According to some aspects, database 235 is configured to store the source dataset, the target dataset, the machine learning model, the hard subset, the transferability metric, the intermediate target embedding, the intermediate source embedding, the plurality of intermediate target embeddings, a plurality of intermediate source embeddings, the similarity score, the hardness score, the pairwise similarity activation matrix, the transferability threshold, the alternative source dataset, the alternative machine learning model, the alternative hard subset, the alternative transferability metric, the alternative target dataset, the input data, the label, the fine-tuned machine learning model, or a combination thereof. Database 235 is an example of, or includes aspects of, the corresponding element described with reference to FIG. 1. In some cases, database 235 is omitted from data processing apparatus 200 and is included in a different apparatus to provide the functions described herein.
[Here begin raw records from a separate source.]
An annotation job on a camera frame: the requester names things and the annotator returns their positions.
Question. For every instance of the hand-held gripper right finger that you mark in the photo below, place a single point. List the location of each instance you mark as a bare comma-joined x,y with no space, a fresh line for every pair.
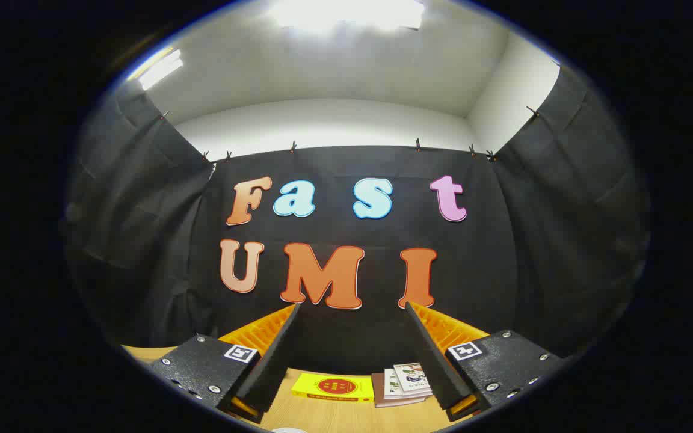
437,367

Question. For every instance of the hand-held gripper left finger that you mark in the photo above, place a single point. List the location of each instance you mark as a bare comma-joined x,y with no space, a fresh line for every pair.
274,361

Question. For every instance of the yellow book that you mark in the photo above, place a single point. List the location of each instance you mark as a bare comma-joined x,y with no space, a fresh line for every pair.
334,386

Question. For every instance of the row of small cloth clips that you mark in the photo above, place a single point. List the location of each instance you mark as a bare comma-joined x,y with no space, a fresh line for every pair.
418,144

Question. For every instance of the ceiling light panel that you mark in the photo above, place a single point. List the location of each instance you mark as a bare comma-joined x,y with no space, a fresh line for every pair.
160,69
346,12

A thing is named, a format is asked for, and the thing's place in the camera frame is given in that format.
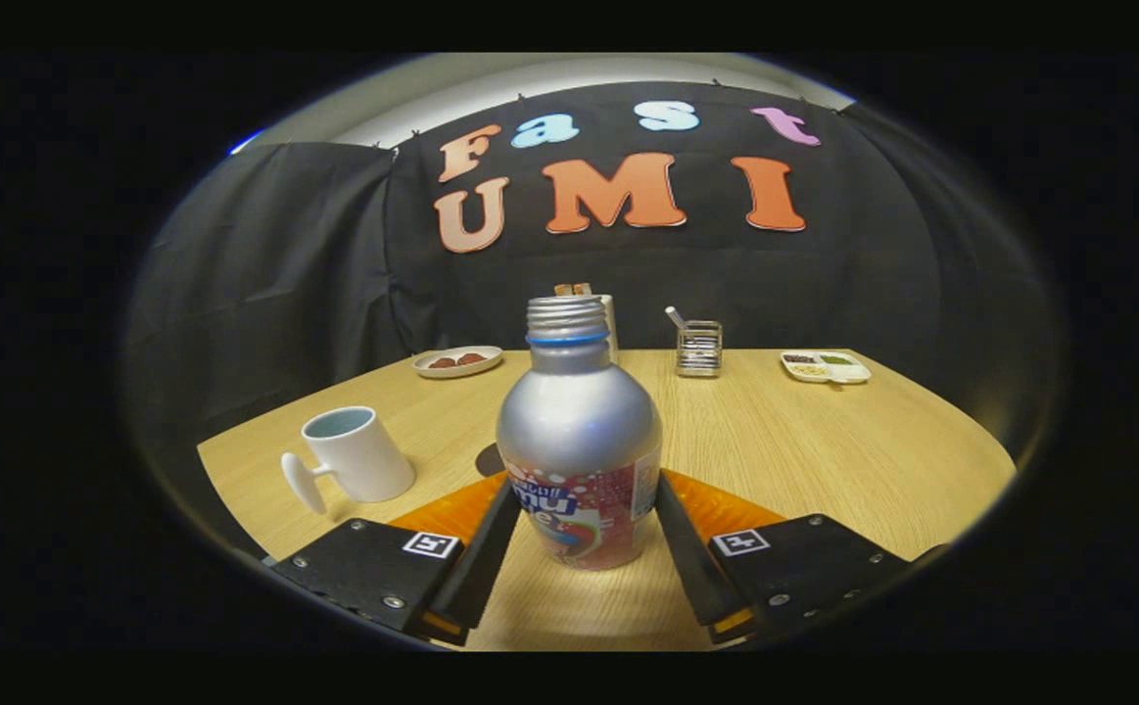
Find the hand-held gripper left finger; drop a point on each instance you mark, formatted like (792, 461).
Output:
(479, 573)

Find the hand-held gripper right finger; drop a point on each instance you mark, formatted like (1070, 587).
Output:
(691, 568)

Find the dark brown round coaster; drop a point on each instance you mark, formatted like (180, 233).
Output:
(489, 460)

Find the white cup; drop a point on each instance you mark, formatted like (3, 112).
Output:
(363, 460)

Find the silver juice bottle red label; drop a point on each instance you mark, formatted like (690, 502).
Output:
(579, 431)

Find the wooden table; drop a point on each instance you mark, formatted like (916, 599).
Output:
(804, 450)

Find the small white round plate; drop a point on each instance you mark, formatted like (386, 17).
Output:
(437, 371)

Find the white divided dish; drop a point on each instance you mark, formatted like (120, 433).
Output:
(848, 372)

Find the white stick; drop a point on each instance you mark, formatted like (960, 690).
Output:
(675, 315)

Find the white toaster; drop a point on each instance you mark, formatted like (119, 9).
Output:
(610, 328)

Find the black backdrop cloth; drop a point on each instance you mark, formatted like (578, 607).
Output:
(334, 255)

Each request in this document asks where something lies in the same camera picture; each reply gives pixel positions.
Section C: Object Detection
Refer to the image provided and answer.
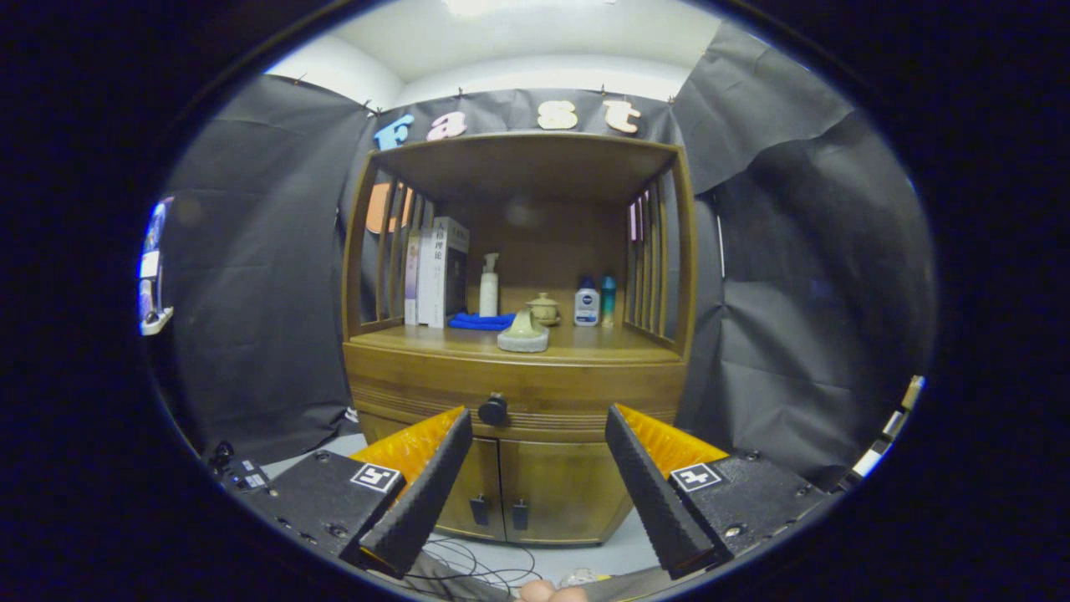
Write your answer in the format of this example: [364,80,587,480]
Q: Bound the black floor device box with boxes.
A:
[207,441,270,494]

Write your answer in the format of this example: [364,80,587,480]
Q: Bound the wooden countertop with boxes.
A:
[351,322,682,366]

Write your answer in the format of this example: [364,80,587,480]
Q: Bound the blue folded cloth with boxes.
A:
[448,312,517,332]

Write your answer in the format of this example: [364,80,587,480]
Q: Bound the white lotion bottle blue cap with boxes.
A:
[573,277,601,327]

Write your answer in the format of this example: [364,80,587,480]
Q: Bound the computer monitor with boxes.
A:
[138,196,175,309]

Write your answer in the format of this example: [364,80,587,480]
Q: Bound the white pump bottle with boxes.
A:
[479,253,501,318]

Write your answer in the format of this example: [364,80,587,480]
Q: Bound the black floor cables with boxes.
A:
[410,535,544,590]

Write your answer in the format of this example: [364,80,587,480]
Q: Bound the thin lilac book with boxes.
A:
[405,230,423,326]

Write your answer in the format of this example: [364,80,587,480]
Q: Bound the thick white book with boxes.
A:
[417,217,471,329]

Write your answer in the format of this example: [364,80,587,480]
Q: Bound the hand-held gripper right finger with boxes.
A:
[604,404,837,580]

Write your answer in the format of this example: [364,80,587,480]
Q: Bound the wooden cabinet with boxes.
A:
[341,131,699,546]

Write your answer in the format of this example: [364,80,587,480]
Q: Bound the wooden cabinet door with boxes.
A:
[359,414,507,542]
[500,436,636,546]

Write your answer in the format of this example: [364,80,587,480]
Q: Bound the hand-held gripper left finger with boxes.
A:
[242,406,475,579]

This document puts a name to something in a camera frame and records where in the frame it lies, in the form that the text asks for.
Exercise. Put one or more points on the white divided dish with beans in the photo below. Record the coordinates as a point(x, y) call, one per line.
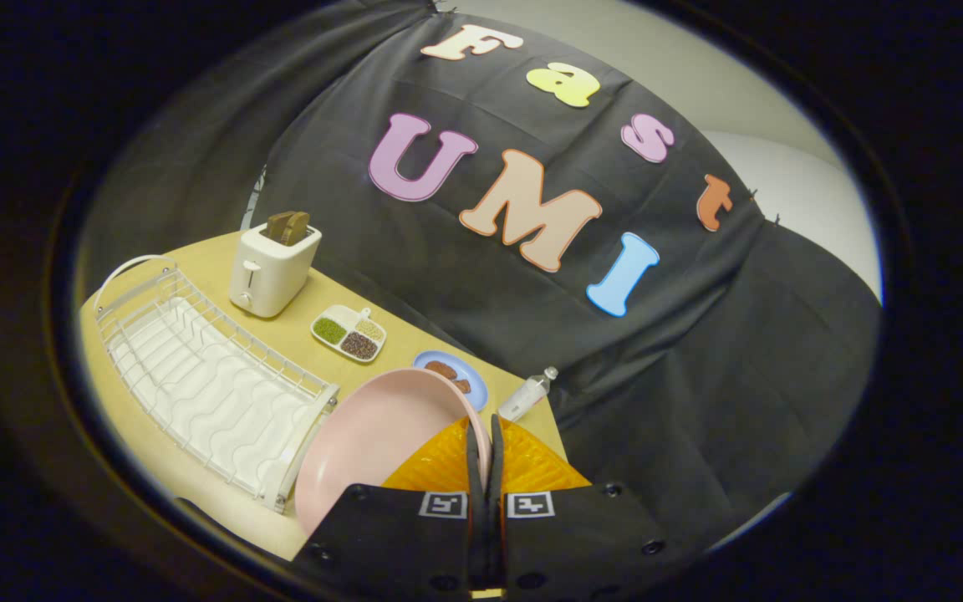
point(349, 333)

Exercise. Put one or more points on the blue plate with food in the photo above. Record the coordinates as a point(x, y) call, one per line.
point(456, 376)

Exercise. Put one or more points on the pink plate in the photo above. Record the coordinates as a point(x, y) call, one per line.
point(381, 435)

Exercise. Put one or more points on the clear plastic water bottle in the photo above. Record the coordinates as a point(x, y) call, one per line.
point(525, 395)

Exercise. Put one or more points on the black backdrop cloth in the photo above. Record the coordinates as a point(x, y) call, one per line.
point(532, 276)

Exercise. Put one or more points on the white toaster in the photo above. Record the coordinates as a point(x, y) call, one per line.
point(268, 272)

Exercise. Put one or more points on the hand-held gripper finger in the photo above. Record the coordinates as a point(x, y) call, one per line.
point(475, 456)
point(496, 456)

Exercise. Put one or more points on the brown toast slice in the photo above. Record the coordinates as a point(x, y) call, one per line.
point(287, 226)
FIG. 3 shows an example of data flow in a data processing apparatus 300 for determining a transferability of a machine learning model according to aspects of the present disclosure. The example shown includes data processing apparatus 300, target dataset 305, source dataset 310, machine learning model 315, selection component 320, intermediate target embedding 325, intermediate source embedding 330, similarity score 335, hardness score 340, hard subset 345, transferability component 350, and transferability metric 355.

Data processing apparatus 300 is an example of, or includes aspects of, the corresponding element described with reference to FIGS. 1-2 and 4-5. Machine learning model 315 is an example of, or includes aspects of, the corresponding element described with reference to FIGS. 2 and 4. Selection component 320 is an example of, or includes aspects of, the corresponding element described with reference to FIG. 2. Transferability component 350 is an example of, or includes aspects of, the corresponding element described with reference to FIGS. 2 and 4. Transferability metric 355 is an example of, or includes aspects of, the corresponding element described with reference to FIG. 4.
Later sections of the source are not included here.